Here are some of the things we know about God from the Bible.

  1. The first thing recorded in the Bible about this God is that He created the universe2. So then, He is the Creator. He created space, matter, and time.
  2. Since He created space, matter, and time, He is not subject to any of them. Since He is not subject to time, He exists outside of time. That is, He is eternal. I draw a distinction between the words "everlasting" and "eternal". The first is a term that implies the passage of time. The second indicates that time has no relevance. This is why He doesn't change His mind - to change requires existing in time. It is why He knows everything that will happen in our future, because to Him the past, present, and future are all the "present".
  3. Multiple times the Bible states that God is Holy3. Which I take as a way of stating that 1) God is complete and has need of nothing (He is Whole), and 2) God is the measure of what is good (moral). Thus, all morality derives from Him. And He is the standard by which we measure ourselves. Anything contrary to His intentions and desires are wrong (immoral). There seems to be an innate understanding of this in us humans (again, I refer you back to the first article).
  4. Fifth, He is a Person. That is, He has a mind, a personality, and emotions. He isn't merely a force or a poetic description of the Big Bang.
  5. He is almighty4. He created the universe. And about creation, Job states, "how faint the whisper we hear of Him!"5. If all of creation is a faint whisper, what more is He capable of!
  6. He is omnipresent, meaning that He is everywhere. He doesn't exist in a single place in our 3D universe. There is no place you can hide from Him - He is inescapable.
  7. He is also omniscient, meaning He knows everything6. He sees every neuron firing in your brain, every atom in every molecule, and every action that has, is, or will ever happen. There is no circumstance, no action, no thought, no emotion or desire that is hidden from Him.
  8. He embodies true love. John says "God is love"7. Even the purest, highest human love is nothing compared to His love. This is not the same thing as saying the "love is God", by the way. I consider it important that He is both loving and powerful. If He was powerful but not loving, that would be dreadful. And if he was loving but not powerful, then His love would do us no good.
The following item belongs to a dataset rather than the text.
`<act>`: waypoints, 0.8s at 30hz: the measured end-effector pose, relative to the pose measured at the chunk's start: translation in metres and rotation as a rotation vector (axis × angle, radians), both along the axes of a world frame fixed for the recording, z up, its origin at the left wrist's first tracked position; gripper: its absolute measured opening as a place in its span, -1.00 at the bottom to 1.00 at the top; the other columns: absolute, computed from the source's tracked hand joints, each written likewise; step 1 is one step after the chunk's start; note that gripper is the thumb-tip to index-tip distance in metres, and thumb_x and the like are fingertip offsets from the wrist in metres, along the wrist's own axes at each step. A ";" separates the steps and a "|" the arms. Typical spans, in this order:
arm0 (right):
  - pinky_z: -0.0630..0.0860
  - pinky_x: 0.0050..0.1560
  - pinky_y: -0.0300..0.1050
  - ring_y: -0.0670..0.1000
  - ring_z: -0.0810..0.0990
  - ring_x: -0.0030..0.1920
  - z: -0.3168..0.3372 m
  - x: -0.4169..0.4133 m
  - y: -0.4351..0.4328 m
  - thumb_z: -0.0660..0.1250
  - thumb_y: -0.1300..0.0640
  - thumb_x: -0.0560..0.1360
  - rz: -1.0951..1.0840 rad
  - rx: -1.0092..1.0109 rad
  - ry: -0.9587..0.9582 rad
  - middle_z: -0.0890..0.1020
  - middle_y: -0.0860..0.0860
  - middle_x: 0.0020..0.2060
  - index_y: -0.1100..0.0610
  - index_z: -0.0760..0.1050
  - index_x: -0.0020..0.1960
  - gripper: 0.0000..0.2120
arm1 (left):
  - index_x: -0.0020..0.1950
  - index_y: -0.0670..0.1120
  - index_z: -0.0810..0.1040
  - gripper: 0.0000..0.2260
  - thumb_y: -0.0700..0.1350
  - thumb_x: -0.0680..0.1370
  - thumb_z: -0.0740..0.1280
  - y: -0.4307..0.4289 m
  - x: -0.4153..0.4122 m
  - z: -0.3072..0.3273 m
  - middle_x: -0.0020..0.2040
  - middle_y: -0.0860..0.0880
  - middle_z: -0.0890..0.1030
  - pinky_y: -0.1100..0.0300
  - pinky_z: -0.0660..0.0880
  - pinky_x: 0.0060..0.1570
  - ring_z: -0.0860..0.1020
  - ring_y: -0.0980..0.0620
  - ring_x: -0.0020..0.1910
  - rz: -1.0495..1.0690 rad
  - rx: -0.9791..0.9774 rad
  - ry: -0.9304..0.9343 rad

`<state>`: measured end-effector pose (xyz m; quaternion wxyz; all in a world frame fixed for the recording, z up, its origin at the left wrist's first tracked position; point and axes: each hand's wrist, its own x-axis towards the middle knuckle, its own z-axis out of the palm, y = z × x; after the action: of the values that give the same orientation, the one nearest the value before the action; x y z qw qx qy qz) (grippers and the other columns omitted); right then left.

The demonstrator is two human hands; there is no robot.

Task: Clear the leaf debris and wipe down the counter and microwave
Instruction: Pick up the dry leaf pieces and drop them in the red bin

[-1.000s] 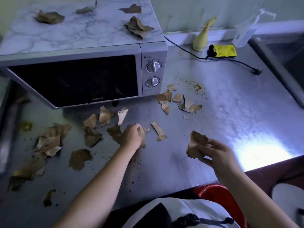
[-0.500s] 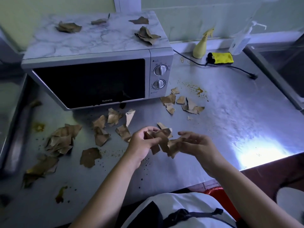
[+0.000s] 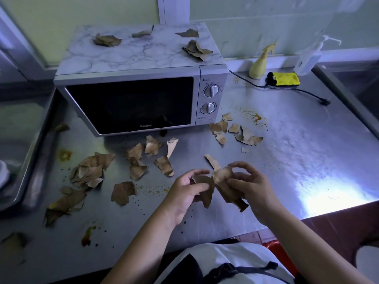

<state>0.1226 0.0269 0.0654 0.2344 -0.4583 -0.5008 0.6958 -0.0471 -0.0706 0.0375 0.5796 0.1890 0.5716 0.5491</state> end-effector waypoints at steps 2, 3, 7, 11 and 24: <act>0.60 -0.31 0.05 0.22 0.68 -0.23 -0.001 0.007 0.002 0.37 0.42 0.50 -0.028 -0.008 -0.012 0.71 0.21 -0.08 0.09 0.60 0.09 -0.71 | 0.08 -0.02 0.65 -0.78 -0.28 0.54 0.34 0.003 0.001 -0.003 -0.09 -0.05 0.73 0.16 0.58 -0.17 0.67 -0.01 -0.14 0.070 -0.076 0.015; 0.62 -0.27 0.10 0.25 0.68 -0.21 -0.002 0.010 0.003 0.37 0.42 0.50 -0.036 -0.014 -0.012 0.70 0.23 -0.07 0.12 0.61 0.08 -0.74 | 0.05 -0.05 0.65 -0.81 -0.29 0.56 0.32 0.006 0.001 -0.005 -0.14 -0.02 0.72 0.20 0.56 -0.22 0.67 0.03 -0.19 0.103 -0.108 0.032; 0.62 -0.04 0.32 0.36 0.65 -0.15 0.001 0.017 0.001 0.36 0.44 0.50 -0.057 -0.016 -0.023 0.67 0.32 -0.03 0.29 0.58 0.10 -0.79 | -0.02 -0.12 0.65 -0.88 -0.25 0.58 0.32 0.017 0.003 -0.008 -0.18 -0.02 0.72 0.26 0.56 -0.27 0.67 0.06 -0.16 0.127 -0.137 0.114; 0.62 -0.18 0.15 0.31 0.65 -0.23 0.009 0.020 -0.004 0.36 0.46 0.48 -0.047 0.026 -0.032 0.65 0.35 -0.16 0.37 0.56 0.02 -0.87 | -0.06 0.00 0.70 -0.91 -0.17 0.53 0.42 0.028 0.014 -0.007 -0.09 -0.02 0.73 0.14 0.61 0.00 0.66 -0.05 0.04 0.001 -0.061 0.143; 0.54 -0.09 0.10 0.18 0.61 -0.16 0.005 0.056 0.001 0.37 0.49 0.47 -0.205 0.080 -0.197 0.61 0.23 -0.19 0.30 0.59 -0.05 -0.85 | 0.16 0.00 0.65 -0.79 0.00 0.58 0.34 0.054 0.028 -0.023 0.09 -0.10 0.70 0.07 0.58 0.07 0.66 -0.07 0.13 -0.370 0.013 -0.113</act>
<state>0.1785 0.0277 0.0706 0.2718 -0.5635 -0.4994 0.5994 -0.0192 -0.0168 0.0141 0.7006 0.2637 0.4903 0.4464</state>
As I said, there are many other descriptive attributes of Who He is - many of which are ways He's described Himself. This is not an exhaustive review of every aspect of God revealed in the Bible. I will be covering some aspects in more detail in the future. But let me take a moment to state what God is not. He is not a supernatural human-minded creature, like the ancient gods of Rome and Greece. He is not a megalomaniac that needs people to worship Him. He needs nothing. His wants a loving relationship with us, His creation. In the book of Psalms, God reproves us saying, "you thought I was exactly like you" and makes it clear that He is not8. God is omnipotent, or almighty, meaning He can do whatever He desires. You might be able to say that He is subject only to His own character. But that is just to say that He wouldn't do anything He didn't want to. He cannot be manipulated, coerced, or otherwise controlled. He isn't a cosmic vending machine that will spit out what you want if you put the correct amount of prayer or Bible reading or money.

As stated above, God is the ultimate reality and the ultimate reality is a Person. But how can the finite human mind comprehend this Person? Obviously, it can't. Fortunately He has revealed enough in the Bible to us for us to have somewhat of an idea of who He is. If you understood nothing more than what I said above, that would be enough. But, there is a lot more depth about God in the Bible. One of the more difficult concepts is that of the "trinity". There is no place in the Bible that talks about the trinity - it is a term we use to describe what we read in the Bible. The trinity is made up of the Father, the Son, and the Holy Spirit. I'll cover this more in the future, but let's address the concept first.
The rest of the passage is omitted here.